**DIRECTIONS**. Take the data below and extract the lines from the one with "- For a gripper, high" to the one with "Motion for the", inclusive, exactly as written.

**THE DATA**.
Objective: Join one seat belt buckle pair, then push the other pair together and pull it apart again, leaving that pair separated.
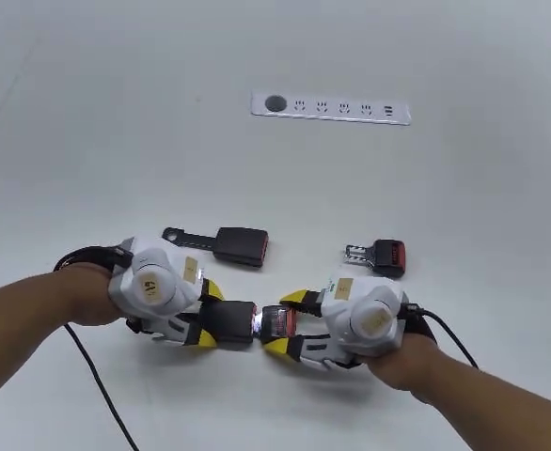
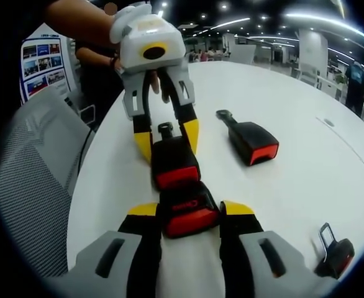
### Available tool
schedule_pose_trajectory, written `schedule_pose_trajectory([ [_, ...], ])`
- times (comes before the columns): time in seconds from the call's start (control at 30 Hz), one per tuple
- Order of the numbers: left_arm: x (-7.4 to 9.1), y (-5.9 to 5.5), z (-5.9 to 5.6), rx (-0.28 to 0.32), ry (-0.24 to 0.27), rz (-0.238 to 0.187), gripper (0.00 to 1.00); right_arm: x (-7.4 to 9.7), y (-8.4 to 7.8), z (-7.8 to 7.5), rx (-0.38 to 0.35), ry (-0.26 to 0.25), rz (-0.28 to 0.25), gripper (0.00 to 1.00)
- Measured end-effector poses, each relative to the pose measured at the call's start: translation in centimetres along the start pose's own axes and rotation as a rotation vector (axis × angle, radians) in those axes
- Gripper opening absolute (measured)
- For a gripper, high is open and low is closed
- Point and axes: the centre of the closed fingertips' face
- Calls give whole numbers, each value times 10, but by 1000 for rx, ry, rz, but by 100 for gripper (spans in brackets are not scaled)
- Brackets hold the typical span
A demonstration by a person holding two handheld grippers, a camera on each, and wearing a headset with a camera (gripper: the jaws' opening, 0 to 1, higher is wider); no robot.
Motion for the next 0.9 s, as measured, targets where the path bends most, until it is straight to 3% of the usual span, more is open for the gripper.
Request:
schedule_pose_trajectory([
  [0.3, 1, -1, 0, 0, 1, -18, 33, 1, -2, 1, 42, 30, 35, 35],
  [0.5, 2, 2, -1, 17, 4, -55, 33, 4, -4, 1, 40, 63, 24, 34],
  [0.9, 4, 4, -2, 35, -9, -89, 32, 1, -7, -1, 57, 63, -5, 34],
])
Point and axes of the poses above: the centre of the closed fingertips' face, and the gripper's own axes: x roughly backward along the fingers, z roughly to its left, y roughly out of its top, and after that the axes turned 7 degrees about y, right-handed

**EXERCISE SOLUTION**.
- For a gripper, high is open and low is closed
- Point and axes: the centre of the closed fingertips' face
- Calls give whole numbers, each value times 10, but by 1000 for rx, ry, rz, but by 100 for gripper (spans in brackets are not scaled)
- Brackets hold the typical span
A demonstration by a person holding two handheld grippers, a camera on each, and wearing a headset with a camera (gripper: the jaws' opening, 0 to 1, higher is wider); no robot.
Motion for the next 0.9 s, as measured, targets where the path bends most, until it is straight to 3% of the usual span, more is open for the gripper.

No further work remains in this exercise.